What is required:
Give an unaltered copy of the listing below, minus its pictures.

Recorded data:
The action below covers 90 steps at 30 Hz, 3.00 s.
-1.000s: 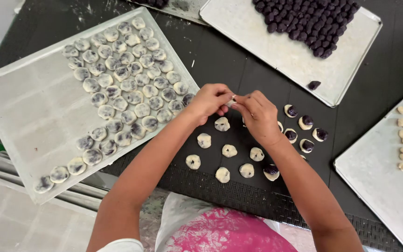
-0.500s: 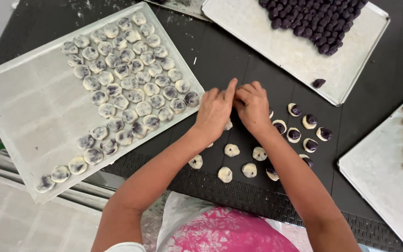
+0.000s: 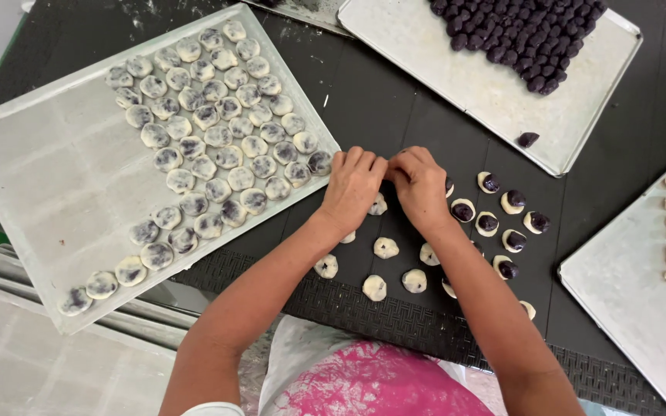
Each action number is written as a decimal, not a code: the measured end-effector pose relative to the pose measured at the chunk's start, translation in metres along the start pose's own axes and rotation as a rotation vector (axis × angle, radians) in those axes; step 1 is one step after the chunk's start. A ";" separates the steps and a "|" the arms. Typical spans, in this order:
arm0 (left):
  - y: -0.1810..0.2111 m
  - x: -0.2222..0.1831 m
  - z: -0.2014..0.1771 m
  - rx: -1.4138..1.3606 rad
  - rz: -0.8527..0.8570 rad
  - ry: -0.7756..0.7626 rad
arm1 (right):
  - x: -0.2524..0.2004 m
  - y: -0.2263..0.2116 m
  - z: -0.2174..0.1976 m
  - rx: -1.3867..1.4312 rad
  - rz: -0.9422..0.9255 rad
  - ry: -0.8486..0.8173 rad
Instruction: Wrapping purple filling into white dough circles to form small pastries on a production table
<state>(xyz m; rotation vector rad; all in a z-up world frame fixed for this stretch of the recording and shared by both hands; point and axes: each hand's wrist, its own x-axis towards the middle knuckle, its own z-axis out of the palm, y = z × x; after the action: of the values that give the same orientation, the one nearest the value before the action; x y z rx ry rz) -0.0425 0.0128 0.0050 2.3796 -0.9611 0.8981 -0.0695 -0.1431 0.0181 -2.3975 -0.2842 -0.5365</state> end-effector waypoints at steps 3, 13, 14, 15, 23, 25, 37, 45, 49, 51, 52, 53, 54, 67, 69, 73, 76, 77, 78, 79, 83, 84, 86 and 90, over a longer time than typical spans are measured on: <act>-0.003 0.006 -0.006 -0.041 0.008 -0.007 | 0.008 0.005 -0.001 -0.043 -0.070 -0.007; 0.001 0.005 -0.005 -0.213 -0.156 -0.073 | 0.001 0.009 -0.013 -0.061 0.103 -0.095; 0.002 0.009 -0.011 -0.239 -0.130 -0.071 | 0.004 0.011 -0.013 -0.026 0.180 -0.110; 0.002 0.014 -0.017 -0.263 -0.105 -0.070 | 0.009 0.014 -0.012 0.012 0.256 -0.125; -0.018 0.021 -0.052 -0.257 -0.335 -0.080 | 0.068 -0.009 -0.002 -0.371 -0.155 -0.132; -0.024 0.015 -0.046 -0.179 -0.374 -0.056 | 0.075 -0.027 -0.001 -0.472 -0.137 -0.262; 0.034 0.013 -0.006 -0.265 -0.039 -0.278 | 0.023 0.075 -0.053 -0.382 0.011 -0.215; 0.053 -0.002 0.008 -0.266 -0.110 -0.360 | -0.038 0.039 -0.054 -0.283 -0.001 -0.135; 0.060 0.013 -0.007 -0.169 -0.133 -0.351 | -0.042 0.012 -0.073 -0.291 -0.052 -0.134; 0.064 0.026 -0.028 -0.225 -0.089 -0.325 | -0.047 0.004 -0.084 -0.335 -0.077 -0.156; 0.062 0.020 -0.019 -0.226 -0.082 -0.322 | -0.048 0.003 -0.086 -0.338 -0.076 -0.149; 0.059 0.011 -0.011 -0.186 -0.035 -0.293 | -0.052 0.002 -0.088 -0.357 -0.077 -0.124; 0.057 0.002 -0.003 -0.146 0.011 -0.263 | -0.056 0.000 -0.089 -0.375 -0.078 -0.099; 0.049 0.010 -0.004 -0.598 -0.503 -0.541 | -0.048 -0.023 -0.090 -0.152 -0.365 0.025; 0.056 0.020 -0.020 -0.894 -0.834 -0.575 | -0.048 -0.022 -0.092 -0.208 -0.452 0.071; 0.067 0.030 -0.054 -1.332 -0.893 -0.604 | -0.048 -0.025 -0.095 -0.129 -0.452 0.145; 0.073 0.020 -0.037 -1.431 -0.890 -0.567 | -0.051 -0.030 -0.093 -0.085 -0.410 0.177; 0.073 0.017 -0.030 -1.471 -0.985 -0.537 | -0.052 -0.033 -0.093 0.002 -0.367 0.173; 0.074 0.015 -0.023 -1.509 -1.081 -0.506 | -0.052 -0.036 -0.093 0.089 -0.322 0.168; 0.070 0.011 -0.015 -1.507 -1.084 -0.509 | -0.055 -0.039 -0.096 0.091 -0.319 0.168; 0.064 0.002 0.012 -1.591 -1.204 -0.515 | -0.066 -0.038 -0.101 0.118 -0.184 0.143; 0.065 -0.001 0.017 -1.575 -1.201 -0.564 | -0.070 -0.036 -0.100 0.068 -0.140 0.136; 0.064 0.009 0.009 -1.280 -0.990 -0.654 | -0.076 -0.022 -0.091 0.053 -0.116 0.136; 0.065 0.001 0.018 -0.652 -0.310 -0.579 | -0.078 -0.016 -0.080 0.011 -0.028 -0.007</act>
<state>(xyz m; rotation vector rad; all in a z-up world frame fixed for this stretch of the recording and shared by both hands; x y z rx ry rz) -0.0820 -0.0415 0.0015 2.1208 -0.8607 -0.2272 -0.1692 -0.1872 0.0482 -2.3885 -0.3238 -0.5387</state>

Exercise result:
The action below covers 90 steps at 30 Hz, 3.00 s.
-1.000s: 
-0.500s: 
+0.000s: 
Each action number is written as a decimal, not a code: the measured end-effector pose relative to the pose measured at the chunk's start, translation in metres along the start pose's own axes and rotation as a rotation vector (axis × angle, radians) in those axes; step 1 is one step after the chunk's start. A ";" separates the steps and a "|" the arms. Typical spans, in this order:
arm0 (left):
  - y: -0.1810..0.2111 m
  - x: -0.2222..0.1831 m
  - z: -0.2014..0.1771 m
  - rx: -1.4138..1.3606 rad
  - rz: -0.8527..0.8570 rad
  - ry: -0.7756..0.7626 rad
arm1 (right):
  - x: -0.2524..0.2004 m
  - y: -0.2263..0.2116 m
  - z: -0.2174..0.1976 m
  - rx: -1.3867..1.4312 rad
  - rz: -0.9422..0.9255 rad
  - ry: -0.8486..0.8173 rad
Instruction: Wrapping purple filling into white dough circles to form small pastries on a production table
<state>(xyz m; rotation vector rad; all in a z-up world frame fixed for this stretch of the recording and shared by both hands; point and axes: each hand's wrist, its own x-axis towards the middle knuckle, its own z-axis out of the palm, y = z × x; after the action: of the values that give the same orientation, the one nearest the value before the action; x y z rx ry rz) -0.0425 0.0128 0.0050 2.3796 -0.9611 0.8981 -0.0695 -0.1431 0.0181 -2.3975 -0.2842 -0.5365</state> end-effector waypoints at steps 3, 13, 14, 15, 23, 25, 37, 45, 49, 51, 52, 53, 54, 67, 69, 73, 76, 77, 78, 79, 83, 84, 86 and 90, over a longer time than typical spans are measured on: <act>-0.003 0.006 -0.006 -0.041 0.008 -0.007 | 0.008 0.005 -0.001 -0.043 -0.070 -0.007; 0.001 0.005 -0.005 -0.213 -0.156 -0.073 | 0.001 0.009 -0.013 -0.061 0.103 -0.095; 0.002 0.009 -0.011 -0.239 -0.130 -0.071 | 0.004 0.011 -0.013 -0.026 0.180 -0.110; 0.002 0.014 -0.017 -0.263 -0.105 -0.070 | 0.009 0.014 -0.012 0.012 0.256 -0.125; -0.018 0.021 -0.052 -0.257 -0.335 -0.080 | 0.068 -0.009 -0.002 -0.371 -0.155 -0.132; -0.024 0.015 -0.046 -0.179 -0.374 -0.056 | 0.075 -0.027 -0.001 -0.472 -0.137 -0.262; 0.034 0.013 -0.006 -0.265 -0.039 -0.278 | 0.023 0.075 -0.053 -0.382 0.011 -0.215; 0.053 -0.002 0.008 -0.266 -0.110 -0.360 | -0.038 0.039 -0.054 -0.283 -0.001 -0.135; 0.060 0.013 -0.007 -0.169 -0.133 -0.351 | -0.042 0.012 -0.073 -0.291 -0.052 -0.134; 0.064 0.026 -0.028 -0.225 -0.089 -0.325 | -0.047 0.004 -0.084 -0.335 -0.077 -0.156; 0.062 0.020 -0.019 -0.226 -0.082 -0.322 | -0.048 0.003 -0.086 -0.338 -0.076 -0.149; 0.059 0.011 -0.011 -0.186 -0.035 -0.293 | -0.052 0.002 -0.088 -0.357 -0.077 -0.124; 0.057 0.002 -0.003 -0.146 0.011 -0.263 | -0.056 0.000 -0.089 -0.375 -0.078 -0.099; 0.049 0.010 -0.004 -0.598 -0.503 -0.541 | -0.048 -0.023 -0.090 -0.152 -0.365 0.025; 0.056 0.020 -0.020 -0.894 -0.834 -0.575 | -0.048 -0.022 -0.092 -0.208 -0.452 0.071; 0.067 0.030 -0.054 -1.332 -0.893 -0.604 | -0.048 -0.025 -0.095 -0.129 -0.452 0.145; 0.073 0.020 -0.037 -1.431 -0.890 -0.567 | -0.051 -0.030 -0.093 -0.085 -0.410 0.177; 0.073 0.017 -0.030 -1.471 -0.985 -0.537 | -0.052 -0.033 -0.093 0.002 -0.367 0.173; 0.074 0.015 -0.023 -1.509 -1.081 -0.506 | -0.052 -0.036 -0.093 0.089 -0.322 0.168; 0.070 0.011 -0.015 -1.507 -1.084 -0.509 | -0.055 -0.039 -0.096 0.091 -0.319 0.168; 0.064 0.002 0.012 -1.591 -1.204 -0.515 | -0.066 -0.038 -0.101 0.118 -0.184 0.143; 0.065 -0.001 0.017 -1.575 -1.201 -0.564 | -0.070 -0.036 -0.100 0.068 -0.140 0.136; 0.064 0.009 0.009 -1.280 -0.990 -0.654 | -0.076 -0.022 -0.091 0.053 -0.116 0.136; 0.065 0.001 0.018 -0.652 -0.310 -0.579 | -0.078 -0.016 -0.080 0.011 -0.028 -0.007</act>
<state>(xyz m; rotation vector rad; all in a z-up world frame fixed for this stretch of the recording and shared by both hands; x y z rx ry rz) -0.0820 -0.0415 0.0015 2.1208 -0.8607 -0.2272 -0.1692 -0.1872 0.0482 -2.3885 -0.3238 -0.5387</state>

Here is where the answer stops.